CSV File Formats

CSV File Formats

All data are loaded into a STEMgis database using ASCII comma separated value (CSV) files. Spatial and attribute data files are loaded separately into a STEMgis database. A spatial feature or object must exist in the database before any attributes can be loaded onto it, i.e. the spatial CSV file must be loaded before any related attribute CSV files are loaded. A number of sample files have been included with the STEMgis installation. These provide example of most different styles of CSV file that STEMgis uses. They are located in the data\samples sub-directory wherever STEMgis was installed. Please note that these sample files use the United Kingdom date format, i.e. day/month/year (e.g. 14/10/99). If you use a different date format, you may wish to temporarily change your Windows Regional Settings while loading these sample files.
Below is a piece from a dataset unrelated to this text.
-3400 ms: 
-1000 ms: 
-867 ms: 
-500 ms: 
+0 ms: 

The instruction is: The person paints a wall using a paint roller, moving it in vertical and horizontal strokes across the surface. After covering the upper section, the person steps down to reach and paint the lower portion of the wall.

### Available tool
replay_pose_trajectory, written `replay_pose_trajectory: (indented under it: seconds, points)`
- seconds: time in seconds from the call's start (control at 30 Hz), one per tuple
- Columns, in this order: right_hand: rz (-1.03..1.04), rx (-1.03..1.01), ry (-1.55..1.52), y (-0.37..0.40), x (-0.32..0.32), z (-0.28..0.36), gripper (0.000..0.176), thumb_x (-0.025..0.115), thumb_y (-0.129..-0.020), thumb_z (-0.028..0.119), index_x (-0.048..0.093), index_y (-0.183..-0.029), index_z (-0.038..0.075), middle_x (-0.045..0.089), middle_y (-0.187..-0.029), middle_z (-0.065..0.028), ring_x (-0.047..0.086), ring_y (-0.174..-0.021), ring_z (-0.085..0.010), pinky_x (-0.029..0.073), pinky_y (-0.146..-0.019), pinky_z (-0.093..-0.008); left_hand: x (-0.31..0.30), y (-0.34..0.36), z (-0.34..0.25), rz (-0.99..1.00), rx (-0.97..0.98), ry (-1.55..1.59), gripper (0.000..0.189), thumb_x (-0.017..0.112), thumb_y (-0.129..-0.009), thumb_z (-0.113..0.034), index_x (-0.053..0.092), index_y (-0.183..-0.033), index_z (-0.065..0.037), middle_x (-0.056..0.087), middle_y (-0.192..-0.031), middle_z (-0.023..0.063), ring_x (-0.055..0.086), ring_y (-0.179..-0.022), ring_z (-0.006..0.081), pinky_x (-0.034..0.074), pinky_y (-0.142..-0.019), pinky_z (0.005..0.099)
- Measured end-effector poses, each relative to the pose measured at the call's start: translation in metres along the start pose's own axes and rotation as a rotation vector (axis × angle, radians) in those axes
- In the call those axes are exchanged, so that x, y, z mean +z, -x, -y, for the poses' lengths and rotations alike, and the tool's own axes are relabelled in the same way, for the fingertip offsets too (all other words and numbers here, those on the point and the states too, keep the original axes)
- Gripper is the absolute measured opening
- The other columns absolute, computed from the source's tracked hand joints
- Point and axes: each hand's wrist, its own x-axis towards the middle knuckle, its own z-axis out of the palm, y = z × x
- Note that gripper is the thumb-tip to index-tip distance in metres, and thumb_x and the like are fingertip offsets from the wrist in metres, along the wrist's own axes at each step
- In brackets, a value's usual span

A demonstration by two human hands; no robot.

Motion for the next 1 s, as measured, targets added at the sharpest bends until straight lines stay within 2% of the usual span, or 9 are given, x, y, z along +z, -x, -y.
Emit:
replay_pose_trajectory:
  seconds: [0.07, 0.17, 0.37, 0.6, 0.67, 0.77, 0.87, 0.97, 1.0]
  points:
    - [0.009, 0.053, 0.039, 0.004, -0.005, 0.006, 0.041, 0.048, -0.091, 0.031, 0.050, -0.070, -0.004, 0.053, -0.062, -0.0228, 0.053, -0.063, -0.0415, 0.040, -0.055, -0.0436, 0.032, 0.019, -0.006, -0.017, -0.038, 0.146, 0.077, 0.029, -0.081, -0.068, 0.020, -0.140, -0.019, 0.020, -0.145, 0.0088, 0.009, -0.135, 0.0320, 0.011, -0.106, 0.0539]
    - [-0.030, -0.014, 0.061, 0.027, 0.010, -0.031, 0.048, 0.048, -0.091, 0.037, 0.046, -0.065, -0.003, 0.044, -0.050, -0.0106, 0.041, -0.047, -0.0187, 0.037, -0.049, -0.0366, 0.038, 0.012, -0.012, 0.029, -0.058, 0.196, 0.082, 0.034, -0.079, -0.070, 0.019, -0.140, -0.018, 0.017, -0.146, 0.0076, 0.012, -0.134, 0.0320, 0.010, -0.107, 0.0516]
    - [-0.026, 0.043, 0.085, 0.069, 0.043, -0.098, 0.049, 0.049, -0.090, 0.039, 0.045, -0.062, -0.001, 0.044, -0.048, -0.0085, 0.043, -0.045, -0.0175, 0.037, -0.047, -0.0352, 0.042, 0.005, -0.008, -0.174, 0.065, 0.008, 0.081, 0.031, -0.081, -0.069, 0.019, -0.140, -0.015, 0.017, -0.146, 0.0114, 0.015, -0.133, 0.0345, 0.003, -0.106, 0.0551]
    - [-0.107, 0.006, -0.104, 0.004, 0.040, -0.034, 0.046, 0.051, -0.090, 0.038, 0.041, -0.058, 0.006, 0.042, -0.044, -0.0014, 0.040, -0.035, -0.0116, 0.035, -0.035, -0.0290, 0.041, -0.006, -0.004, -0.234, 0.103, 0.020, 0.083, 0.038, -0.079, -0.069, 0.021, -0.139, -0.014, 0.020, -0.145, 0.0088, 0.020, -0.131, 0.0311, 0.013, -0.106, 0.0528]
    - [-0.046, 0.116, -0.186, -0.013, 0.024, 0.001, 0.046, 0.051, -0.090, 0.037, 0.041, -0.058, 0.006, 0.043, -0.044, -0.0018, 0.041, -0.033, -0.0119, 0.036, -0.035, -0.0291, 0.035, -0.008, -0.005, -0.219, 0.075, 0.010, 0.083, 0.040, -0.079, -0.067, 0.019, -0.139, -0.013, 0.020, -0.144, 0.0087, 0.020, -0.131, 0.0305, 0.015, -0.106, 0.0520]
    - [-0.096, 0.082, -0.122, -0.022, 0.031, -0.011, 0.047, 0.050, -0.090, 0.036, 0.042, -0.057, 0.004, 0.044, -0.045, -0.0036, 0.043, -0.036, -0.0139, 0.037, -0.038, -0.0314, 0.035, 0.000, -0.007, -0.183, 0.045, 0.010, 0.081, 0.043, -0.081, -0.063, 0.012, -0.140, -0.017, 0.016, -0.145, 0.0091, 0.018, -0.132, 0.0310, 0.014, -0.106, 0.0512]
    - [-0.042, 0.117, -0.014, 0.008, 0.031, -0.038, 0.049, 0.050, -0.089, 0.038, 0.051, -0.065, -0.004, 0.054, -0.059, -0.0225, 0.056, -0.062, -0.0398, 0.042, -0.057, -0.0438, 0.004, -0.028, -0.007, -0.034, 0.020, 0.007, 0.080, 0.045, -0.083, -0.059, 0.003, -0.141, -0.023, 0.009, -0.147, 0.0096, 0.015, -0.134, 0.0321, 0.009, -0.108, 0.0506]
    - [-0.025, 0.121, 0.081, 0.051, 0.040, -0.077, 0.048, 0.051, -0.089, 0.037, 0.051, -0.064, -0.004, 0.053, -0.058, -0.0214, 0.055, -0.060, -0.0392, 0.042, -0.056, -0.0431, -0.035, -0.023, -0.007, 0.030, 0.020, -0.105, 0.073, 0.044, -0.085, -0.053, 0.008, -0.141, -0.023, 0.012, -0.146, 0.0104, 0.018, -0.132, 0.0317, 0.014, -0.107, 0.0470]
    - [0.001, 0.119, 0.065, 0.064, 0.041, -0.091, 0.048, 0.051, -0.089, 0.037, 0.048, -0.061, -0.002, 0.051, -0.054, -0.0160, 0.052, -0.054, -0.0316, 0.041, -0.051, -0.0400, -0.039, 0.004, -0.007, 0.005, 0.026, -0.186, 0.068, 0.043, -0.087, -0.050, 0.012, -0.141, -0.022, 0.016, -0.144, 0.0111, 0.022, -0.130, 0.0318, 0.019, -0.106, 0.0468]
Spatial and attribute CSV files share a common form, i.e. each CSV file consists of a Header Block, a column of Row Headers, two rows of Column Headers and a Data Block containing one cell for each column header / VALUE combination. The final row header must contain the string EOF to terminate the file. This general structure is illustrated in the following table.

The table shows part of a spatial CSV file loaded into a spreadsheet - the actual ASCII file has commas within each row of text to define the positions of the columns. This spatial CSV file illustrates the format for a set of point features. The row following the final VALUE row must containthe string EOF only.

Note: The column separator, in this case a comma, is dependent on your regional settings on your PC. For example, German regional settings use a semi-colon (;) as the column separator. To check or change your regional settings go to the Control Panel and select Regional and Language Options. You will then see an entry for 'List Separator' which can be edited if you wish.

Note: When transferring data between PCs with different regional settings it is therefore advisable to use a binary format such as Microsoft Excel and then re-export the data as CSV format on the new PC. Microsoft Excel will use the appropriate regional setting as the column separator.

Spatial CSV files must contain the following:

Structure	Compulsory Entry
Header Block	PROJECTION.
Row Headers	COLTYPE, COLSUBTYPE, VALUE, EOF - i.e. all four row headers are required.
Column Headers	UCODE, FNAME, FTYPE, DATE plus one of POINT, LINE, POLYGON, SURFACE, GRID or CORRECTION.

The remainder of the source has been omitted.